### Task to complete
Figure out how many lines of the material below contain the word "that". Answer with the number only.

*-*-*

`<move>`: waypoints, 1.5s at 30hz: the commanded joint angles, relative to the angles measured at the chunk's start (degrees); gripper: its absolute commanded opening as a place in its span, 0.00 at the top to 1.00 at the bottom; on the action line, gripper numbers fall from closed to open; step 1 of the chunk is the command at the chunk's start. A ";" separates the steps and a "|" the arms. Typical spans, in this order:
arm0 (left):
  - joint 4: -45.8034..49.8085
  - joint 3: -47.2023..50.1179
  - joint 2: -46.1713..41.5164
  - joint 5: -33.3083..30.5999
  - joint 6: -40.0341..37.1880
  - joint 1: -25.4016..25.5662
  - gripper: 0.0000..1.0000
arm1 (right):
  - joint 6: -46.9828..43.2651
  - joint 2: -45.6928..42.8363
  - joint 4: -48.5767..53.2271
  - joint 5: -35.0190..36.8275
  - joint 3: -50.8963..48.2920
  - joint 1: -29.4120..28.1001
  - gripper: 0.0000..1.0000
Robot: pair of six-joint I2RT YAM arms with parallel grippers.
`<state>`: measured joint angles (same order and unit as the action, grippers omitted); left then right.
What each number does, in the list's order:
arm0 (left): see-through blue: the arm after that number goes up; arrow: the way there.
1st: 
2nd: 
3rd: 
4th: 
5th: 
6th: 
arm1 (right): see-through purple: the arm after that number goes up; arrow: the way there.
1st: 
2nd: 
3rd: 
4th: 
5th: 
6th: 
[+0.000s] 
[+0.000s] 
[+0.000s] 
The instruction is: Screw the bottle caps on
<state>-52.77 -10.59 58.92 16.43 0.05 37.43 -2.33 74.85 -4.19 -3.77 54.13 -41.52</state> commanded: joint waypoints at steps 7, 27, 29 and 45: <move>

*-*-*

### Result
2